In 1738, the Old Ledge School was constructed on Gilman Road. It was moved a short distance to the side of Route 88, at the foot of the hill where the West Side Trail crosses the road, in the mid-19th century. In 1972, it was reconstructed and moved to just beyond the brick schools on West Main Street.

120 Gilman Road, near the northeastern corner of the intersection, was built in 1773. Its barn is mid-19th century.

Moving east, crossing Princes Point Road, eight historic homes exist in the stretch leading up to Cousins Island. On the left (number 146) is formerly that of Captain Joseph Drinkwater and his wife, Anna. The house was built in 1844, and his family owned it until 1873. Captain Sumner Drinkwater purchased it in 1902, and it remained in his family until 1979, ending 107 consecutive years of Drinkwater ownership. Next, on the right, is 161, once the home of Samuel Allen Prince.

Further down, on the left at 210 Gilman Road, is the Captain Reuben Prince House. Built around 1817, some thirty years before the town's incorporation, it was originally the home of Reuben Prince (1792–1870), a sea captain, who lived there with his wife, Deborah Drinkwater (1794–1878). They were the parents of neighbor Samuel. Prince was listed as one of the owners of the schooner Boston, which was built in Yarmouth Harbor in 1842 and registered, firstly in Portland and Falmouth, Maine, in 1850, then in Machias, in 1856.
The home, which sits on 9.2 acres, contains some architectural work undertaken by John Calvin Stevens. Upon Reuben's death in 1870, the home passed to his youngest son, Harlan Prince, who was also a sea captain and, upon retiring from the seas in 1892, became a member of the Maine House of Representatives.

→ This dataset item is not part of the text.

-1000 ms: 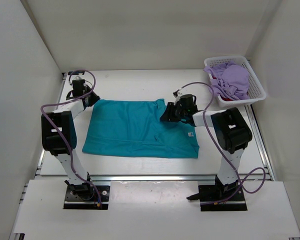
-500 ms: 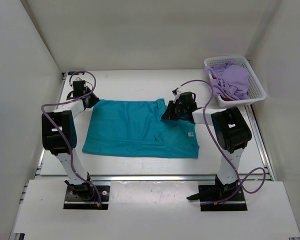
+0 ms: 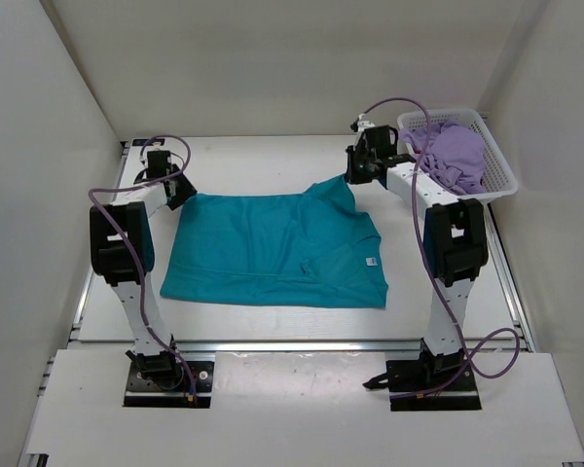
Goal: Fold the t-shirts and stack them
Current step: Grap the side of the flattened tshirt furthest away from the robot with both arms, then fold the other side of the tshirt into a rectangle
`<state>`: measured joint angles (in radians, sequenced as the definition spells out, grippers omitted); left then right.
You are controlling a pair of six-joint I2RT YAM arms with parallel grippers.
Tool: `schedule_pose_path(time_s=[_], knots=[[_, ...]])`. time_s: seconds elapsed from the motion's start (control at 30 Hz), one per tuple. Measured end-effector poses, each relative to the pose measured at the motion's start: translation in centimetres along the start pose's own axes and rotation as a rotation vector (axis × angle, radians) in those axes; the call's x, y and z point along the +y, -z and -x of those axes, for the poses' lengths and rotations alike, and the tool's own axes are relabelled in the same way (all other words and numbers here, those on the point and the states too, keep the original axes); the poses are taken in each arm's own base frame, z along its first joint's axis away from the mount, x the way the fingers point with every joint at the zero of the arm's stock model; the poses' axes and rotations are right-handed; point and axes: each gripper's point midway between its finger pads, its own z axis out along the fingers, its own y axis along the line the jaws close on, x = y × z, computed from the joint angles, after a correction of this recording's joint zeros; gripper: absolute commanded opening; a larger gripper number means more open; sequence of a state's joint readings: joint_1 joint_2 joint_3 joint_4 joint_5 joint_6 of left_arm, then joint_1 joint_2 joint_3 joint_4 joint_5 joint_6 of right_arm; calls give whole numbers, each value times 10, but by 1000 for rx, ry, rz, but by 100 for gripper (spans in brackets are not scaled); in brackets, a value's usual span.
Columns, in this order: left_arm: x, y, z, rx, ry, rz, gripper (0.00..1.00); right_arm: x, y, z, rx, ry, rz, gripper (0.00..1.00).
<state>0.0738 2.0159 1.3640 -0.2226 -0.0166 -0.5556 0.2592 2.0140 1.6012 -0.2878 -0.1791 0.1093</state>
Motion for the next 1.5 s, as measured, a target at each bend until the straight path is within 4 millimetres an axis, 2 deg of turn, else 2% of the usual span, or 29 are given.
schedule_pose_path(time_s=[0.13,0.3,0.5,0.6,0.63,0.7,0.77,0.9,1.0,1.07,1.17,1.27,1.37,1.4,1.5], knots=[[-7,-8,10,-8,-6,7,55,-12,-6,-3,43,69,-61,0],[-15,-32,26,-14,-73,67,51,-18,-13,-16,95,113,-89,0],[-14,-37,7,44,-131,101,42,-18,-15,-18,99,117,-85,0],[-10,-37,6,51,-140,112,29,-17,-15,-16,91,112,-73,0],[-9,-37,6,54,-143,115,18,-16,-16,-15,87,104,-67,0],[-6,-38,6,54,-143,121,11,-15,-16,-15,82,97,-62,0],[-4,-38,7,48,-138,126,0,-15,-17,-16,82,89,-59,0],[-4,-35,6,42,-136,125,0,-15,-17,-19,89,77,-60,0],[-6,-27,3,48,-140,113,0,-10,-13,-21,89,72,-54,0],[-11,-15,4,41,-149,97,0,-5,-2,-29,99,62,-59,0],[-22,15,9,3,-153,50,0,11,20,-42,110,65,-50,0],[-29,56,14,-39,-128,-24,0,30,45,-60,119,72,-37,0],[-18,81,24,-84,-95,-42,0,41,67,-78,126,80,-34,0],[-6,89,25,-98,-71,-37,0,42,73,-83,128,81,-38,0],[15,94,18,-87,-29,-19,0,40,92,-97,131,88,-67,0]])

It remained in the Prince family until Harlan's death.

Arthur and Josie Fels bought the property, and its considerable land, in 1907. Conservation land on the opposite side of Gilman Road is now known as the Fels-Groves Preserve.

The home was restored and renovated between 2002 and 2004. It contains six bedrooms, three full bathrooms and one half bathroom. A carriage house stands adjacent to the east.

310 Gilman Road, an 1817-built house on the left at the beginning of the Larrabee's Landing curve, is formerly that of Mrs. Drinkwater.